State v. Painter

Decision Date12 February 1951
Docket NumberNo. 10300,10300
Citation63 S.E.2d 86,135 W.Va. 106
CourtWest Virginia Supreme Court
PartiesSTATE, v. PAINTER.

Syllabus by the Court.

1. A judgment of conviction will not be reversed because of intemperate language used by a prosecuting attorney in his opening statement to a jury, which does not clearly prejudice the accused or result in manifest injustice.

2. Drunkenness of the accused is not a defense to a charge of murder of the first degree, but evidence of intoxication is admissible to show that accused was so intoxicated as to be incapable of premeditation and deliberation, and thus reduce the offense from murder of the first degree to murder of the second degree, provided the defendant did not intentionally become intoxicated so as to prepare himself for the commission of the crime.

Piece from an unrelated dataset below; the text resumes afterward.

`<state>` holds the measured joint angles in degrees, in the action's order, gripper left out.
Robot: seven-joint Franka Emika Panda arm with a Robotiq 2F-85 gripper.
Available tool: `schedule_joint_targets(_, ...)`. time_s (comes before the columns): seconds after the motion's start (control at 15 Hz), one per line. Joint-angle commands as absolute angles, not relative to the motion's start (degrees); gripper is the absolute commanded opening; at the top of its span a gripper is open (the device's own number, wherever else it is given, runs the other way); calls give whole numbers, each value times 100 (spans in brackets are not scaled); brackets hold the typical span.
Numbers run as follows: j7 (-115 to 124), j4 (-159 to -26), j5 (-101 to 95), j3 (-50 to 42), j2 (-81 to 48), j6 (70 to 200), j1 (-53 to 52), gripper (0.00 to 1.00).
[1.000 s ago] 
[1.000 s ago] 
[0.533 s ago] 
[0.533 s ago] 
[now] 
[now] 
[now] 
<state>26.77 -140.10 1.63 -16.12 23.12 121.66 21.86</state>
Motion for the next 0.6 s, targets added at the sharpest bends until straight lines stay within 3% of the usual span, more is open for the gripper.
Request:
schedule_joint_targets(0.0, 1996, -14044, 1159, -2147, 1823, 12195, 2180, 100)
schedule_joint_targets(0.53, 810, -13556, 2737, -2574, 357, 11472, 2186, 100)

3. Permanent insanity produced by chronic disease, the continued use of intoxicating liquors, the use of narcotics, or a combination of such, is a defense to a criminal charge; but where the evidence is sufficient to convince impartial minds that the accused knew right from wrong when the crime was committed, although the evidence on behalf of the accused conflicts therewith, the verdict will not be disturbed on that ground.

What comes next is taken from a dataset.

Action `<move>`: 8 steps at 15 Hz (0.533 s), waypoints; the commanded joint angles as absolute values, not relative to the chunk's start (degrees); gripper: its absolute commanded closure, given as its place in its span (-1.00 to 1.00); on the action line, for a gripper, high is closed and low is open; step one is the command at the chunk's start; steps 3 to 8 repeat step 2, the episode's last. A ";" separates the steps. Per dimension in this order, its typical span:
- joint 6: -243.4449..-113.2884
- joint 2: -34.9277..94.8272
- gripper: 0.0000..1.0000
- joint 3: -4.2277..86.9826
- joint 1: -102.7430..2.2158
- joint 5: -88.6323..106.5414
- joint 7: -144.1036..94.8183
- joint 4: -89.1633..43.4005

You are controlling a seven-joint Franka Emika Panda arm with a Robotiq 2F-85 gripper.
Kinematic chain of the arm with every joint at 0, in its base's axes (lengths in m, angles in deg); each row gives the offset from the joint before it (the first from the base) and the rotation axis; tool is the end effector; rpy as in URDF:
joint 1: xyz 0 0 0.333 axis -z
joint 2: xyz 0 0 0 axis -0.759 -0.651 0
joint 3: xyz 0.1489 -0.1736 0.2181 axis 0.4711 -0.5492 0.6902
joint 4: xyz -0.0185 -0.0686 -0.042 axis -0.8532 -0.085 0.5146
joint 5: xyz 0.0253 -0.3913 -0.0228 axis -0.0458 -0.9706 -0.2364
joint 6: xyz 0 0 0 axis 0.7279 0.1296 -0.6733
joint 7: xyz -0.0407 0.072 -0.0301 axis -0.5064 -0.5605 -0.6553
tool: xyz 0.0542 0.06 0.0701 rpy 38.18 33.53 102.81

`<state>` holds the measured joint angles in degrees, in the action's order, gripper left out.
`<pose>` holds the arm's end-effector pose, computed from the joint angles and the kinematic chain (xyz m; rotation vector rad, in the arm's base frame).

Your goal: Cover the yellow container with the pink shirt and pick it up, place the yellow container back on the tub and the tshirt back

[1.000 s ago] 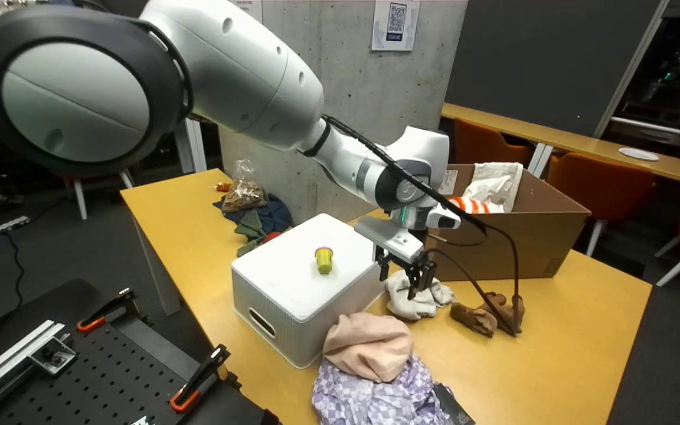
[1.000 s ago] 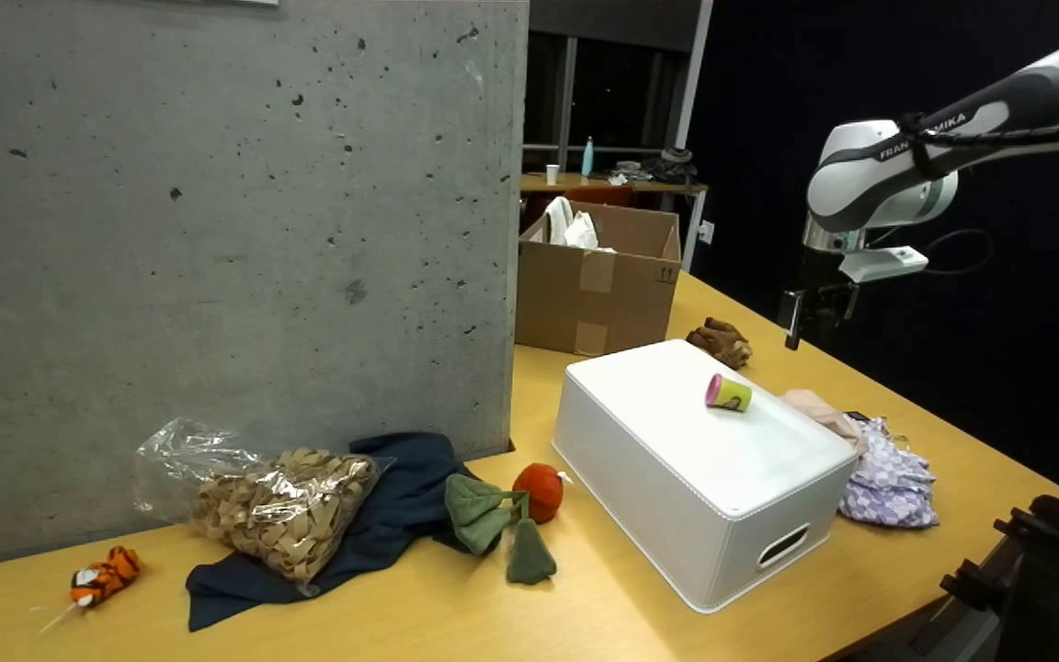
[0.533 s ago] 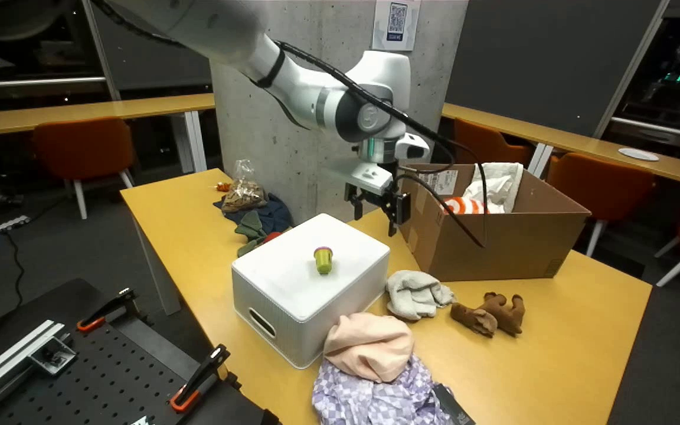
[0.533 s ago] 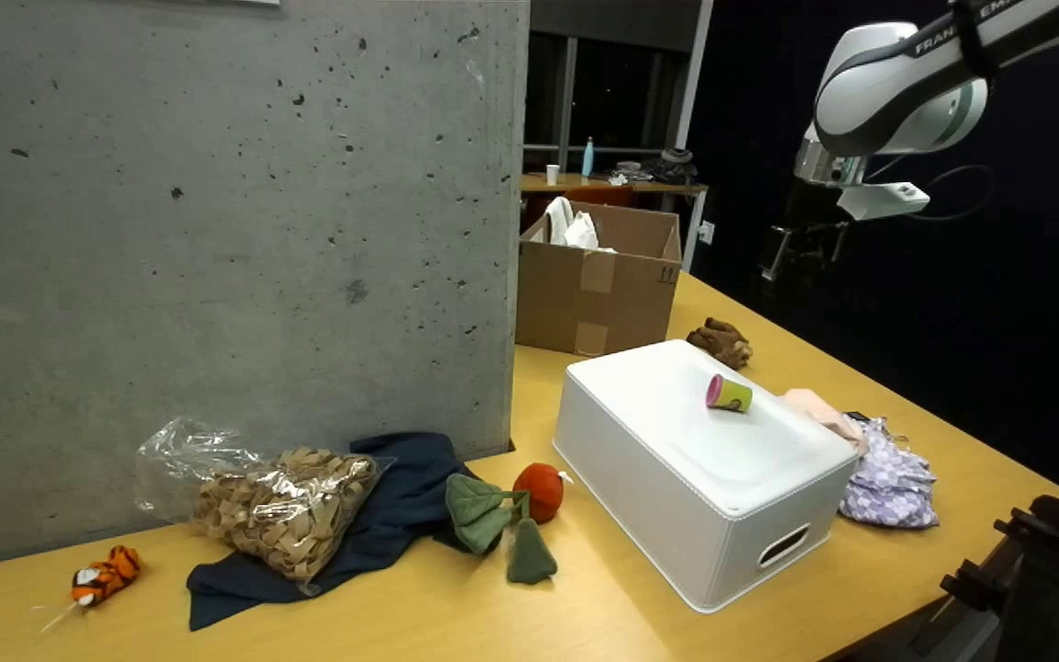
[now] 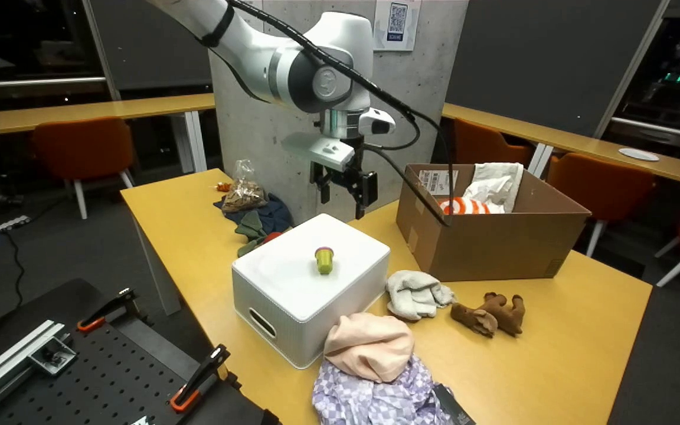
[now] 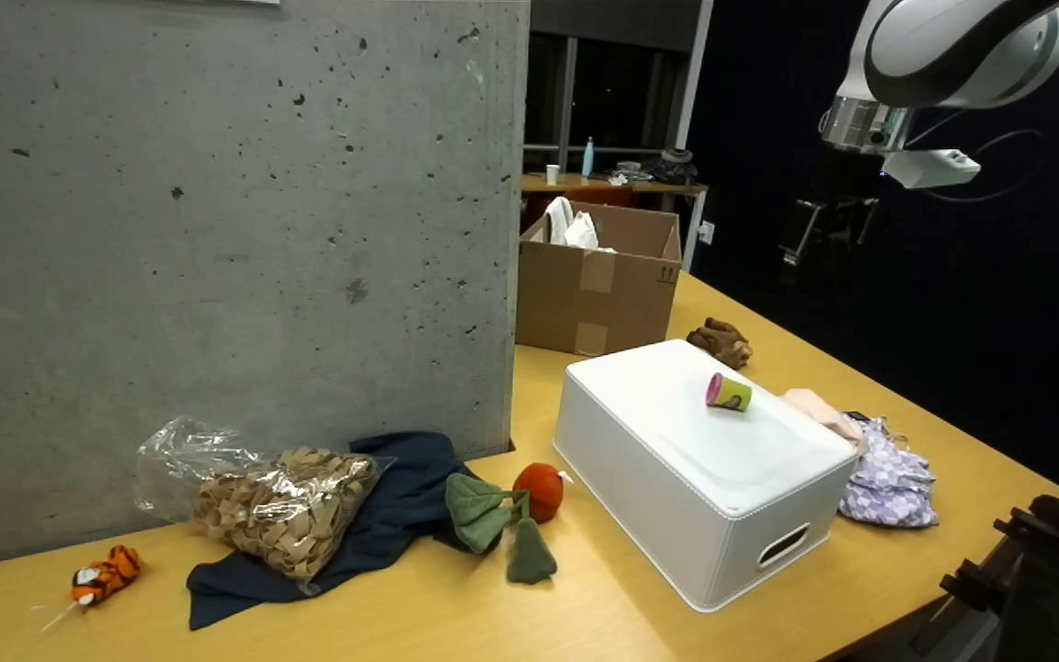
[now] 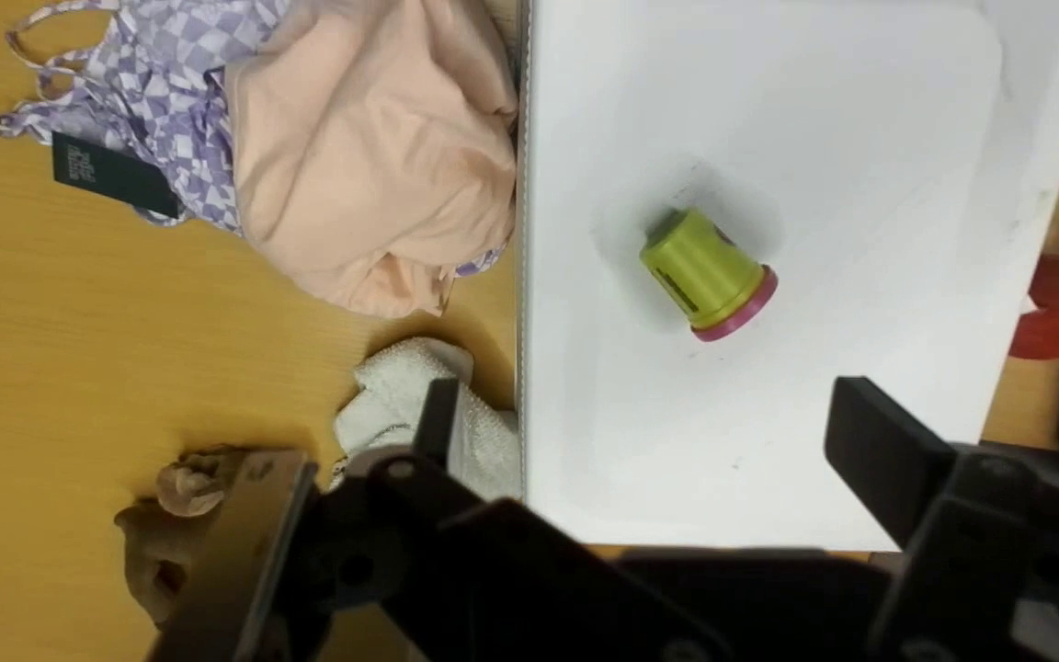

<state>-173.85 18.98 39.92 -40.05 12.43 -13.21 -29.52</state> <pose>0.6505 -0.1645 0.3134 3.0868 -0.2041 0.0876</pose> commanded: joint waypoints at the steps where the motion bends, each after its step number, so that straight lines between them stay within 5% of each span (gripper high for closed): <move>1: -174.55 23.42 -1.00 40.05 -40.16 12.53 -13.72 -34.54; 8: -174.49 23.81 -1.00 40.03 -40.22 12.55 -13.87 -34.86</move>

4. Temporary insanity not produced by excessive use of intoxicants is a defense when the existence and temporary nature of the disease is established by proof. 5. In this jurisdiction a defense that the accused was moved by irresistible impulse to commit a crime is not recognized.

6. Although a homicide is committed by means of the hands and feet of the accused, the violence and barbarity of repeated blows inflicted in the deceased form a sufficient basis for an inference of malice.

7. A motion in arrest of judgment will not be sustained except for errors apparent on the face of the record, and under Code, 62-2-11, the criminal statute of jeofails, such motion does not have the same effect as at common law.

8. Chapter 37, Acts of the Legislature, 1949, Regular Session, authorizing infliction of the death penalty by electrocution in certain instances is not repugnant to Section 5, Article III of the Constitution of this State and the Eighth Amendment to the Constitution of the United States of America prohibiting cruel, unusual and disproportionate punishments for crimes.

9. A judgment of conviction will not be interfered with on the ground that improper evidence has been admitted, or proper evidence has been rejected, unless it appears that the trial court clearly erred.

10. It is not error in the trial of an indictment for murder of the first degree when based on sufficient evidence to give the following instruction: 'The Court instructs the jury that where an unlawful homicide is proved, the presumption in this state is that it is murder of the second degree, and the burden is on the state of showing, if she can, that it was murder of the first degree; and upon the accused of showing, if he can, that it was without malice, and therefore only manslaughter, or that he acted lawfully, and is therefore not guilty. The Court further instructs the jury that in arriving at a verdict in this case as to the degree of guilt, if any, the jury should take into consideration all the evidence and circumstances in the case, that given both of the state and the defendant.'

11. The giving of instructions in a homicide case stating correct and applicable principles of law, is not error, where there is evidence to justify their application.

12. The refusal of instructions stating inapplicable and incorrect legal principles is not error.

13. It is not error to refuse instructions covered by other instructions which are given.

14. The modification of instructions stating incorrect legal principles, and the giving of such instructions, when properly modified, are not error.

Salisbury, Hackney & Lopinsky, D. Boone Dawson, and Lon G. Marks, all of Charleston, plaintiff in error.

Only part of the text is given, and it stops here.